The Formula II Ferrari

On April 23rd the two works Ferrari drivers, Collins and Hawthorn, presented themselves at Modena to drive the new FII Ferrari for the first time. The third member of the G.P. team, Musso, should also have been present, but a slight illness kept him at home. Needless to say the two English drivers were more than delighted with this new toy schemed up for them by Enzo Ferrari and his engineers, led by Bellantani, and the engineers themselves were quite pleased with the way it went on its first outing. So much so, in fact, that it was taken to Naples the next day and for two days of practice and in the Naples Grand Prix itself it was driven mercilessly by Luigi Musso and came through with flying colours. During the first practice there was some slight hesitation in the pick-up but adjustments to carburation soon put this right and not a single fault in the design showed up throughout the whole of the running. That it did not hang about can be shown by the difference of only 1.7 sec. between Musso’s best lap round the hilly, twisty, circuit and Hawthorn’s astounding lap record. Apart from lower accelerative powers up the hills, this little car could easily hold its own with the F1 machinery on this low-speed twisty circuit. The car was taken back to Modena having proved itself a worthy contender for Fll honours, as and when this class of racing really gets under way.

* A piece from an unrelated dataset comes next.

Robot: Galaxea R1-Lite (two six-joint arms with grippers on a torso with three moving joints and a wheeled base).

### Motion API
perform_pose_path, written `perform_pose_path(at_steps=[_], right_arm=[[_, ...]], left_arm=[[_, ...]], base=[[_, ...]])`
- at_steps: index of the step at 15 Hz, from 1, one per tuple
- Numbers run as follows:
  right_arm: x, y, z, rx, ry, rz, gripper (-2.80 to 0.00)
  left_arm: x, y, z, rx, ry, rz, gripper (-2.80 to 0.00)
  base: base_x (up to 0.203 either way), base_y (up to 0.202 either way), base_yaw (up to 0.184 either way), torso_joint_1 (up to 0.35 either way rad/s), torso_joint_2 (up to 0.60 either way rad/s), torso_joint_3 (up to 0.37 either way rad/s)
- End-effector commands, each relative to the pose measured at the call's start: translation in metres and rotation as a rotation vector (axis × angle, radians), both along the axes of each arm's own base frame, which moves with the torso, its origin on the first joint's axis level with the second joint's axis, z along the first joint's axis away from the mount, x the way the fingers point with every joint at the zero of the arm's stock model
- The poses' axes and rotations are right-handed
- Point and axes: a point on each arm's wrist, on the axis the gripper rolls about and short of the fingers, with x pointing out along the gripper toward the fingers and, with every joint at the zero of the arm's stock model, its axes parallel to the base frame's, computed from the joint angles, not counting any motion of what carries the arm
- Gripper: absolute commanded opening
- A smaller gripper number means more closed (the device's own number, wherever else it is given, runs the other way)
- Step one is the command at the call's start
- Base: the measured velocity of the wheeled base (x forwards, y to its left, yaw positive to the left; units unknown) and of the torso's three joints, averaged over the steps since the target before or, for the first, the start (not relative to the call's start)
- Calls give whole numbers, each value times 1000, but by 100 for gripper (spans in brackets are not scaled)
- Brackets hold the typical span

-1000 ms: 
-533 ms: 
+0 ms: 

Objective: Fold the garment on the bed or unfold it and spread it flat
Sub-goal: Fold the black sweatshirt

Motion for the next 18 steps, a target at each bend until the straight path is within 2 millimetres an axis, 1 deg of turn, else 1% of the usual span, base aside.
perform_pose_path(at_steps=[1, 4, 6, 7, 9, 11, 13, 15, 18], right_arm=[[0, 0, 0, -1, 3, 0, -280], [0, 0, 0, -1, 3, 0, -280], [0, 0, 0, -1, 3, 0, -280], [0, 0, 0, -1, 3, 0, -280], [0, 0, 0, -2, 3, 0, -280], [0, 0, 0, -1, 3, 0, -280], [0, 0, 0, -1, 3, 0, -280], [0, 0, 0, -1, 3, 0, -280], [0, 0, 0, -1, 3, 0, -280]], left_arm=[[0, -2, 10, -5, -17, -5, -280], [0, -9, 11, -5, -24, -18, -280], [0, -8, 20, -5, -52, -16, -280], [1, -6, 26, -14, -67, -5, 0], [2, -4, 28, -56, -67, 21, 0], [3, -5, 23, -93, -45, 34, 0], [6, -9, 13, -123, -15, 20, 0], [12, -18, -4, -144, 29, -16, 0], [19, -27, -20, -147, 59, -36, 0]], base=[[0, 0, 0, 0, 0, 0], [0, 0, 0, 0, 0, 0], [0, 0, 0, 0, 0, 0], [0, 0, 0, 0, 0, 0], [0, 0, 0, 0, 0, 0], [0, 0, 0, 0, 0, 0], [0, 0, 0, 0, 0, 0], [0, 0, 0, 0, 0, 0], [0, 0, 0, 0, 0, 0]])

From stem to stern the whole car is brand new, no F1 parts or proprietary components being used, all pieces having been designed and manufactured in the Ferrari factory at Maranello. Without doubt, much of the knowledge gained from the Formula 1 Lancia/Ferrari V8 cars has been used to design the new 1,500 c.c. car, and the situation is an exact parallel of that classic occasion in 1939 when Daimler-Benz produced a 1,500 c.c. supercharged V8 Mercedes-Benz racing car that was a scaled down replica of the 1939 V12 Grand Prix 3-litre Mercedes-Benz. This new Formula II Ferrari V6 is a scaled down replica of the Formula 1 Lancia/Ferrari V8.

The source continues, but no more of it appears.